[Start of section]
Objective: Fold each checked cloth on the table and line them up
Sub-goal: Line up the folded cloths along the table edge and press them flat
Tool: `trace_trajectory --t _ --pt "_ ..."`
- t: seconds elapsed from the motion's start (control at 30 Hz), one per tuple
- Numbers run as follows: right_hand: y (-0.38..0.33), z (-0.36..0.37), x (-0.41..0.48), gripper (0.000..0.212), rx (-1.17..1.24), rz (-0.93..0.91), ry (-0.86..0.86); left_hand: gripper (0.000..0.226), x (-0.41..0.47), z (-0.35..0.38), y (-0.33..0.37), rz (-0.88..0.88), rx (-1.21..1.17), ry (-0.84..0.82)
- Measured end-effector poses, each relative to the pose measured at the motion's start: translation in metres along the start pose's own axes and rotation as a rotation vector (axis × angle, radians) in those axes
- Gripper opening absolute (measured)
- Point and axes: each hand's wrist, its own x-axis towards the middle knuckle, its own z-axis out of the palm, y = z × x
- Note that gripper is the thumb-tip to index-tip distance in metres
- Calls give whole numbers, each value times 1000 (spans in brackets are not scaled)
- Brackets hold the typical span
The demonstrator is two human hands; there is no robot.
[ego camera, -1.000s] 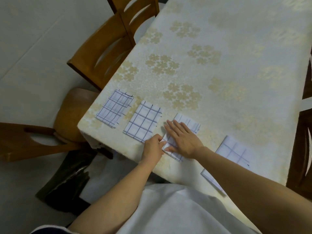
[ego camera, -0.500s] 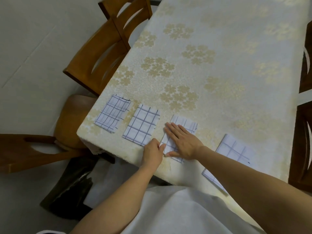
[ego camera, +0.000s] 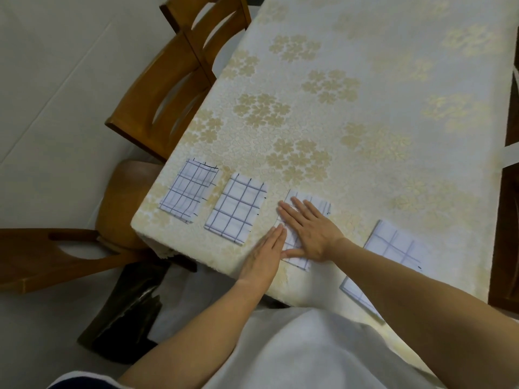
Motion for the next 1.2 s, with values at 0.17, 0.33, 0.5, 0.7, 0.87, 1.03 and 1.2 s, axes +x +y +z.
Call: trace_trajectory --t 0.17,0.33,0.5,0.7,0.87,1.03,1.2 --pt "21 -10 1 103 -12 132 -18 45 1 -1 4 -63 88 -37" --pt "6 -13 -4 105 75 183 71 46 17 -14 8 -253 68 96" --pt "-21 0 -25 103 54 210 119 26 34 -17 14 -335 150 60" --pt "-33 16 -34 101 48 264 51 21 42 -25 14 -422 142 -17" --pt "-38 15 -23 101 52 259 37 21 43 -32 8 -447 150 21" --pt "-39 14 -18 100 42 244 44 41 39 -35 9 -264 318 72" --pt "-32 13 -26 105 85 242 82 89 38 -27 21 -28 455 -159"
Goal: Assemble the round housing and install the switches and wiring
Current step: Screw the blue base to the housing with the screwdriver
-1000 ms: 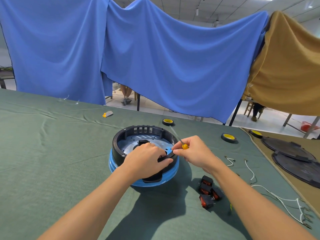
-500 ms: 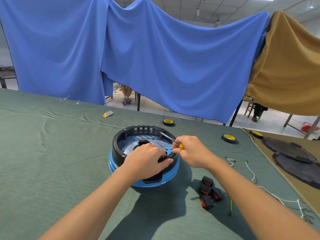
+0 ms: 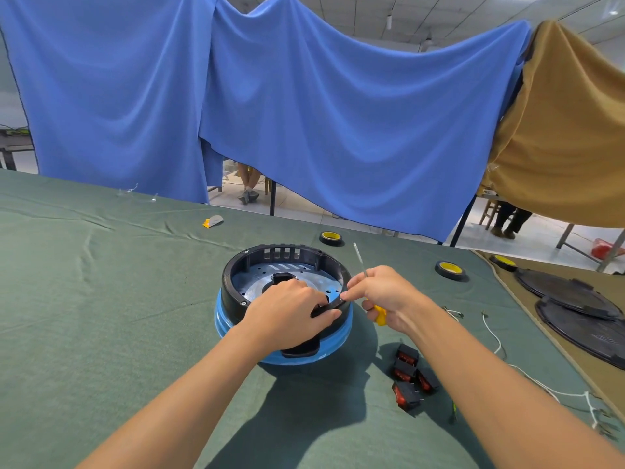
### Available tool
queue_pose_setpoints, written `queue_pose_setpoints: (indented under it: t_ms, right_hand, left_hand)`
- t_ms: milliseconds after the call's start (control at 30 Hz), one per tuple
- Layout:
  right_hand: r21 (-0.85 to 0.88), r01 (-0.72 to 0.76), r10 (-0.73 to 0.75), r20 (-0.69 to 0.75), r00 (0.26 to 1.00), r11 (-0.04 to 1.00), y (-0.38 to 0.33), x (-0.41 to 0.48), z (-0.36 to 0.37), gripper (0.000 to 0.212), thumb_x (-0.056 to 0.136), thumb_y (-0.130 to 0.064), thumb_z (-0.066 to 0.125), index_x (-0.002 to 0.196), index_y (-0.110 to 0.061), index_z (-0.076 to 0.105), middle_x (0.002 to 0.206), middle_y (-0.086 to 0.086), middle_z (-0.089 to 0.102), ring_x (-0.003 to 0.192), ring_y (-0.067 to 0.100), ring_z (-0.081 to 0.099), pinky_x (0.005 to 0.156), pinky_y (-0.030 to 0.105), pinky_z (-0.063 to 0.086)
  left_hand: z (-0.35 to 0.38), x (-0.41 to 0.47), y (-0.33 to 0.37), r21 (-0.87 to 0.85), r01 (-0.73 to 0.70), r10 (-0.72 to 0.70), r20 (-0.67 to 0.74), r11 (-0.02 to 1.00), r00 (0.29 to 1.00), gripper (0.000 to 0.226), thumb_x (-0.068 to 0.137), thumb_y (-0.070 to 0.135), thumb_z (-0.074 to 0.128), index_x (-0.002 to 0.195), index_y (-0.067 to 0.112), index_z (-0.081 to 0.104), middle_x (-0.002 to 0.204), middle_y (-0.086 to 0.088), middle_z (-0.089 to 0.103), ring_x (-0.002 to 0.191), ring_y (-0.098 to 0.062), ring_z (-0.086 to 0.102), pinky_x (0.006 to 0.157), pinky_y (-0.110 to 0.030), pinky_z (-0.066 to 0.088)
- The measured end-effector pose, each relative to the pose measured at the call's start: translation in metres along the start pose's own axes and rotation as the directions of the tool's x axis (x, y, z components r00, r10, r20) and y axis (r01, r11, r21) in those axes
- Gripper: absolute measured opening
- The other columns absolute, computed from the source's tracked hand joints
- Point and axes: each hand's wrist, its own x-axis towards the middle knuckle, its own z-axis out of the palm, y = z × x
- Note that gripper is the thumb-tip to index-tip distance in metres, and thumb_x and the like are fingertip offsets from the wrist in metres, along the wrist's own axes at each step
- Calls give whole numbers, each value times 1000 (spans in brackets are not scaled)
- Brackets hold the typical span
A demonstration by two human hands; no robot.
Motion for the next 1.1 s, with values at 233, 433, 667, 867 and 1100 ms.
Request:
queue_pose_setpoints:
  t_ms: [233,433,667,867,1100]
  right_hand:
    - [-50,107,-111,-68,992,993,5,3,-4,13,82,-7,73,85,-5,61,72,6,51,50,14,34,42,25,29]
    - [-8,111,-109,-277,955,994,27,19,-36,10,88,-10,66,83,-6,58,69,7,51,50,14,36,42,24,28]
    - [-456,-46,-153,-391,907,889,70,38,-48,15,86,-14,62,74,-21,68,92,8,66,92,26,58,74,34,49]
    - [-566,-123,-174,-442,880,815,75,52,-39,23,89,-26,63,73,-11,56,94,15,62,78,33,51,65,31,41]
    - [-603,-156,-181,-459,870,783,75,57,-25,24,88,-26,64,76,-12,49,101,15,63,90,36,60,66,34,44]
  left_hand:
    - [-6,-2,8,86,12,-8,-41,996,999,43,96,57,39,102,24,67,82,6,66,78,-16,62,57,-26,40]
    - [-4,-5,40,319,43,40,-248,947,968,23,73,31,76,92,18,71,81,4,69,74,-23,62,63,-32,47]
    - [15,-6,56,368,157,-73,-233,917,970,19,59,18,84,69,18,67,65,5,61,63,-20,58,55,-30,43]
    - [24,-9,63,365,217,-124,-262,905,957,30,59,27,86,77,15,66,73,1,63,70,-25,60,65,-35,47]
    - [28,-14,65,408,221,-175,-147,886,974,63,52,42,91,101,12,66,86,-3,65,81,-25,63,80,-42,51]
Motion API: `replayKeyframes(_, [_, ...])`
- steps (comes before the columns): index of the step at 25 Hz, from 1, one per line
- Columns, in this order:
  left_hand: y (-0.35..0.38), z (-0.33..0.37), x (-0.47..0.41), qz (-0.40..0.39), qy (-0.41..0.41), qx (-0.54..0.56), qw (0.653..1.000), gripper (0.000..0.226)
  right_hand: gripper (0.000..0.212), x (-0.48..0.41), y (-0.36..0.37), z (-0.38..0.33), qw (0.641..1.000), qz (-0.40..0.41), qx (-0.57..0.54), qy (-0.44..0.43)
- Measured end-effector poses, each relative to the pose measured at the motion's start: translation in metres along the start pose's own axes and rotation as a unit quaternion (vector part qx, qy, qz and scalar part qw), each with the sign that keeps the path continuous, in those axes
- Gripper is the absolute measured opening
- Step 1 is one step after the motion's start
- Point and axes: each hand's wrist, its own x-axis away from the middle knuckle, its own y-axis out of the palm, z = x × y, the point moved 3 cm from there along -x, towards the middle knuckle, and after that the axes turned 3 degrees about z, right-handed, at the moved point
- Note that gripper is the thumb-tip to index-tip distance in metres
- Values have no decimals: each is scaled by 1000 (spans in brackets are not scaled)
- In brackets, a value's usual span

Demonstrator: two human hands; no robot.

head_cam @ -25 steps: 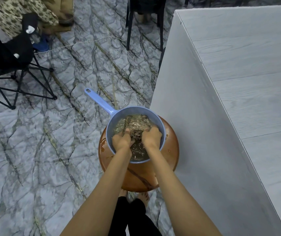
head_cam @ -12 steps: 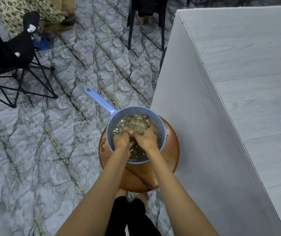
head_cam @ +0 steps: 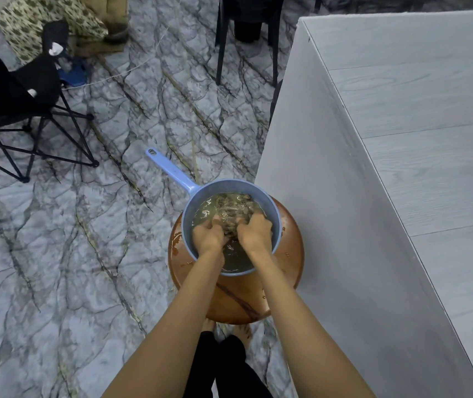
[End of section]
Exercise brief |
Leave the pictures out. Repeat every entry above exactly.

Your solution |
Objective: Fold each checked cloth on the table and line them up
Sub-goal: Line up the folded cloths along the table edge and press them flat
Tool: `trace_trajectory --t _ --pt "_ ..."`
- t: seconds elapsed from the motion's start (control at 30 Hz), one per tuple
- Numbers run as follows: right_hand: y (-0.38..0.33), z (-0.36..0.37), x (-0.41..0.48), gripper (0.000..0.212), rx (-1.17..1.24), rz (-0.93..0.91), ry (-0.86..0.86); left_hand: gripper (0.000..0.226), x (-0.41..0.47), z (-0.35..0.38), y (-0.33..0.37), rz (-0.88..0.88), rx (-1.21..1.17), ry (-0.84..0.82)
- Measured end-effector poses, each relative to the pose measured at the motion's start: translation in metres along the start pose's own axes and rotation as a rotation vector (axis × angle, radians) in those axes
- Gripper opening absolute (measured)
- Point and axes: each hand's wrist, its own x-axis towards the middle knuckle, its own z-axis out of the palm, y = z × x
- Note that gripper is the thumb-tip to index-tip distance in metres
- Calls give whole numbers, each value times 1000 (spans in brackets are not scaled)
- Brackets hold the typical span
The demonstrator is two human hands; there is no robot.
[ego camera, -1.000s] 
[ego camera, -0.500s] 
[ego camera, +0.000s] 
Motion for the next 1.2 s, with values at 0.17, 0.33, 0.5, 0.7, 0.87, 1.03 and 1.2 s, axes +x +y +z.
Call: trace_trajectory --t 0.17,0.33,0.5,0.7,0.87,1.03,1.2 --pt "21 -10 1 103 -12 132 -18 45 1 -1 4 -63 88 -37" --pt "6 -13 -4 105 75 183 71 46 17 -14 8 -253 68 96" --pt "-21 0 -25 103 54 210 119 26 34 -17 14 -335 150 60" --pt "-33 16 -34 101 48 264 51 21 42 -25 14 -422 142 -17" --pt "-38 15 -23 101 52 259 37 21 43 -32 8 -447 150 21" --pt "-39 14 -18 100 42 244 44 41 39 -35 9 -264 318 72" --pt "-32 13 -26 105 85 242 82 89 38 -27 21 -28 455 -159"
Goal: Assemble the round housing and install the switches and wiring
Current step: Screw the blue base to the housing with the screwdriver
-1000 ms: 
-500 ms: 
+0 ms: 
### Available tool
queue_pose_setpoints, written `queue_pose_setpoints: (indented under it: t_ms, right_hand, left_hand)`
- t_ms: milliseconds after the call's start (control at 30 Hz), one per tuple
- Layout:
  right_hand: r21 (-0.85 to 0.88), r01 (-0.72 to 0.76), r10 (-0.73 to 0.75), r20 (-0.69 to 0.75), r00 (0.26 to 1.00), r11 (-0.04 to 1.00), y (-0.38 to 0.33), x (-0.41 to 0.48), z (-0.36 to 0.37), gripper (0.000 to 0.212), thumb_x (-0.056 to 0.136), thumb_y (-0.130 to 0.064), thumb_z (-0.066 to 0.125), index_x (-0.002 to 0.196), index_y (-0.110 to 0.061), index_z (-0.076 to 0.105), middle_x (0.002 to 0.206), middle_y (-0.086 to 0.086), middle_z (-0.089 to 0.102), ring_x (-0.003 to 0.192), ring_y (-0.067 to 0.100), ring_z (-0.081 to 0.099), pinky_x (0.005 to 0.156), pinky_y (-0.030 to 0.105), pinky_z (-0.063 to 0.086)
  left_hand: z (-0.35 to 0.38), x (-0.41 to 0.47), y (-0.33 to 0.37), r21 (-0.87 to 0.85), r01 (-0.73 to 0.70), r10 (-0.72 to 0.70), r20 (-0.67 to 0.74), r11 (-0.02 to 1.00), r00 (0.29 to 1.00), gripper (0.000 to 0.226), thumb_x (-0.068 to 0.137), thumb_y (-0.070 to 0.135), thumb_z (-0.074 to 0.128), index_x (-0.002 to 0.195), index_y (-0.067 to 0.112), index_z (-0.081 to 0.104), middle_x (-0.002 to 0.204), middle_y (-0.086 to 0.088), middle_z (-0.089 to 0.103), ring_x (-0.002 to 0.191), ring_y (-0.098 to 0.062), ring_z (-0.086 to 0.102), pinky_x (0.006 to 0.157), pinky_y (-0.110 to 0.030), pinky_z (-0.066 to 0.088)
- The measured end-effector pose, each relative to the pose measured at the call's start: translation in metres along the start pose's own axes and rotation as the directions of the tool's x axis (x, y, z components r00, r10, r20) and y axis (r01, r11, r21) in those axes
- Gripper: absolute measured opening
- The other columns absolute, computed from the source's tracked hand joints
- Point and axes: each hand's wrist, its own x-axis towards the middle knuckle, its own z-axis out of the palm, y = z × x
- Note that gripper is the thumb-tip to index-tip distance in metres, and thumb_x and the like are fingertip offsets from the wrist in metres, along the wrist's own axes at each step
- Calls give whole numbers, each value times 1000 (spans in brackets are not scaled)
- Brackets hold the typical span
A demonstration by two human hands; no robot.
Motion for the next 1.1 s, with values at 233, 433, 667, 867 and 1100 ms.
Request:
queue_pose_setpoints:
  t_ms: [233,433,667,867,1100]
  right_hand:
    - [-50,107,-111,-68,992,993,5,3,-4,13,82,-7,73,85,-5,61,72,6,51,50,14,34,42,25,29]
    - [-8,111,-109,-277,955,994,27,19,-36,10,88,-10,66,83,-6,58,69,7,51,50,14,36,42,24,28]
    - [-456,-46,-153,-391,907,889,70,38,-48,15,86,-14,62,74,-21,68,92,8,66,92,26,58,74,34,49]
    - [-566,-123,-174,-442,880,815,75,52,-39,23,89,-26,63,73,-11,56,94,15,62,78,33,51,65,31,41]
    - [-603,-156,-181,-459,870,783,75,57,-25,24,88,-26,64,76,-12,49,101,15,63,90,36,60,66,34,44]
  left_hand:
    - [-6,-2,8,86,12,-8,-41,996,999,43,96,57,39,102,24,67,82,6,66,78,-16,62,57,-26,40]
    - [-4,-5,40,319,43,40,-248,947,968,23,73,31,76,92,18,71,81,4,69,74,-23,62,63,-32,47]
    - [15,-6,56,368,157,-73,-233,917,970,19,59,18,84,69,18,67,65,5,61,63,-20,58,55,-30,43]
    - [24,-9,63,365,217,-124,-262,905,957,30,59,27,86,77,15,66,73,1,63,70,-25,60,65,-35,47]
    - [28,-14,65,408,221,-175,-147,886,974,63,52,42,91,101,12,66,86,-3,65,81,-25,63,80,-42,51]
Motion API: `replayKeyframes(_, [_, ...])`
- steps (comes before the columns): index of the step at 25 Hz, from 1, one per line
- Columns, in this order:
  left_hand: y (-0.35..0.38), z (-0.33..0.37), x (-0.47..0.41), qz (-0.40..0.39), qy (-0.41..0.41), qx (-0.54..0.56), qw (0.653..1.000), gripper (0.000..0.226)
  right_hand: gripper (0.000..0.212), x (-0.48..0.41), y (-0.36..0.37), z (-0.38..0.33), qw (0.641..1.000), qz (-0.40..0.41), qx (-0.57..0.54), qy (-0.44..0.43)
- Measured end-effector poses, each relative to the pose measured at the motion's start: translation in metres along the start pose's own axes and rotation as a unit quaternion (vector part qx, qy, qz and scalar part qw), each with the sign that keeps the path continuous, in those axes
- Gripper is the absolute measured opening
- Step 1 is one step after the motion's start
- Point and axes: each hand's wrist, its own x-axis away from the middle knuckle, its own y-axis out of the palm, z = x × y, the point moved 3 cm from there along -x, towards the middle knuckle, and after that the axes turned 3 degrees about z, right-handed, at the moved point
- Note that gripper is the thumb-tip to index-tip distance in metres
- Values have no decimals: each is scaled by 1000 (spans in brackets are not scaled)
- In brackets, a value's usual span

Demonstrator: two human hands; no robot.

head_cam @ -25 steps: 
head_cam @ -12 steps: 
head_cam @ +0 steps: 

What has been written here completes the answer.